Regresar

Leyes buenas, jueces malos

Diario Hoy Quito, Septiembre 19 de 2003

 

En Ecuador hay varias leyes que se acatan pero no se cumplen, empezando por la propia constitución.

Tal es el caso de la independencia de la Función Judicial consagrada en el Art. 199 de la Ley Fundamental, violada desde la integración misma de la Corte Suprema y de los demás Tribunales y Juzgados, porque unos jueces fueron nombrados por "política" y no por sus méritos, como sí lo fueron otros.
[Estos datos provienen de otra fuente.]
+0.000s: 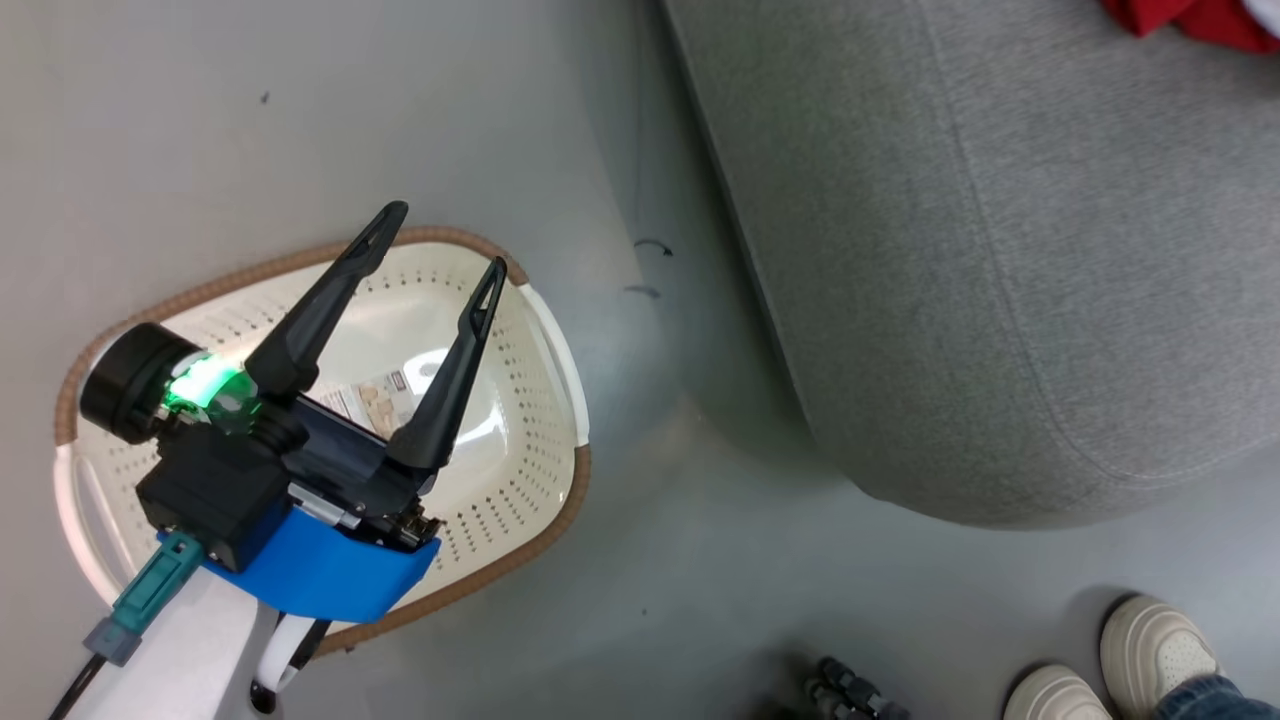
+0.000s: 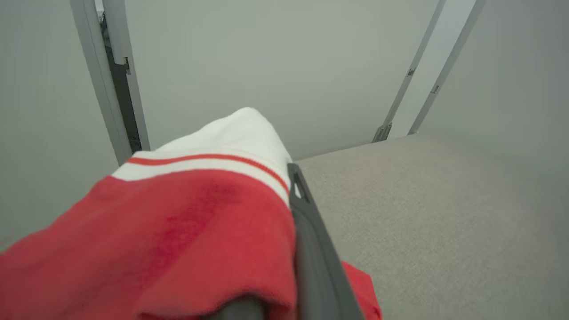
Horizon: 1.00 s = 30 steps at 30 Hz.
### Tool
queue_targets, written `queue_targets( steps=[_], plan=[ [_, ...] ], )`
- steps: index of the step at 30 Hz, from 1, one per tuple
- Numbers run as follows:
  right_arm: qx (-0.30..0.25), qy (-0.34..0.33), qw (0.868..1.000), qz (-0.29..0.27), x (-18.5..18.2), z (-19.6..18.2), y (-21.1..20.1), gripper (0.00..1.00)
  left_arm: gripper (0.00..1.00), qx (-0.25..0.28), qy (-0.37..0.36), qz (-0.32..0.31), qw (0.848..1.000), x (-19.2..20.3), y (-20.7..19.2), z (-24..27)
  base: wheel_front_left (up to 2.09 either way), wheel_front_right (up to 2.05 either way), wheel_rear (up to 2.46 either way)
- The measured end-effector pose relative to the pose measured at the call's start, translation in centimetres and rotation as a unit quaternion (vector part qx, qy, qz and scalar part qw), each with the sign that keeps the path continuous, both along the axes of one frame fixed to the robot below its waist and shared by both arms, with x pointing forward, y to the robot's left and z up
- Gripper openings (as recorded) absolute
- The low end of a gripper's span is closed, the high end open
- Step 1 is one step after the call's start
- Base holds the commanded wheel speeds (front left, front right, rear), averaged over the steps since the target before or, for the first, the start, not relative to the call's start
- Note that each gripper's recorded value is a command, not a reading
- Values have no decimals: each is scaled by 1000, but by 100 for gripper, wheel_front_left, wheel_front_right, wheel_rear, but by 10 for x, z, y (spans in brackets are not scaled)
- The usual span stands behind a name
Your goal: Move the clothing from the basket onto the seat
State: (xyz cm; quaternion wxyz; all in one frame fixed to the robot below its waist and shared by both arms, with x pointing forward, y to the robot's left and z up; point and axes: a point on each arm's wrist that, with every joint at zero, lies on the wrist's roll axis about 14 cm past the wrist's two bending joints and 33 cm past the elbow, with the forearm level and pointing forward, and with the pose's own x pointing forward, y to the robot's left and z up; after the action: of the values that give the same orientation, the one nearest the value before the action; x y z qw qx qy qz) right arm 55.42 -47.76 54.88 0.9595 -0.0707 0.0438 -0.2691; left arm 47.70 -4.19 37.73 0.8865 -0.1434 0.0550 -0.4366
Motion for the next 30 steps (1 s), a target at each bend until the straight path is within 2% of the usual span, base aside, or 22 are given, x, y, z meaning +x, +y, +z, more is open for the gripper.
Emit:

Los primeros son los corruptos de quienes el país, asqueado, sufre las consecuencias. Los segundos son los profesionales que honran el derecho. Lo mismo ocurre con las normas de orden público que garantizan la seguridad de los ciudadanos, como las que tipifican como delito portar armas sin permiso, incumplida al punto de que un sujeto 'maluko', en una urbanización privada de Samborondón (Guayas), en cobarde impromptu, cometió la infracción de abalear al inofensivo perro del vecino porque le ladraba, de seguro con toda razón.

No importó al mataperro que el indefenso animal fuera el mejor amigo del hombre (no de él) y que estos hechos ya no se den ni en el desierto más salvaje, pues Ecuador es el país donde lo imposible es lo probable.

De qué sirven leyes buenas con jueces malos, que evaden impuestos, si en actitud harto más grave, ya obedeciendo a los patrones, ya recibiendo unos cuantos dólares y pico, dictan fallos írritos burlando derechos sustanciales de las personas y, por supuesto, las reglas procesales; o utilizan la libertad y el patrimonio de las partes sometidas a juicio, para extorsionarlas. Y más grave aún, que haya llegado al Tribunal Supremo un condenado quien, aparte de ser un obsecuente servidor, no tiene calidad profesional ni moral para 'juzgar' a nadie.

Resolver una causa cometiendo una injusticia a sabiendas es tan grave como cuando el cura viola los votos del sacerdocio y actúa contra lo que predica; o como cuando el médico dilata inmoralmente el tratamiento del enfermo.

Y las aberraciones en la administración de justicia ni son nuevas ni se dan exclusivamente en nuestro medio. Por ello, Cervantes dijo: "Si acaso doblares la vara de la justicia, no sea con el peso de la dádiva, sino con el de la misericordia".

De manera que cualquier reestructuración de la Función Judicial, siempre a la cola del Presupuesto del Estado, debe empezar por explicar a ciertos jueces -no a todos- que la administración de justicia no es el camino para solucionar sus ambiciones económicas; que tampoco debe ser para que regresen los bucaneros o ir de Guatemala a Guatepeor, y que es un servicio cívico que no convierte al titular en funcionario inmune y todo poderoso, de lo que funge una fiscal.

Contra estos la sociedad se rebela a través de los medios de comunicación serios y con Azcárate, hoy concluye en que: "Un pueblo puede vivir con leyes injustas, pero es imposible que viva con Tribunales que no administren bien y pronto la justicia".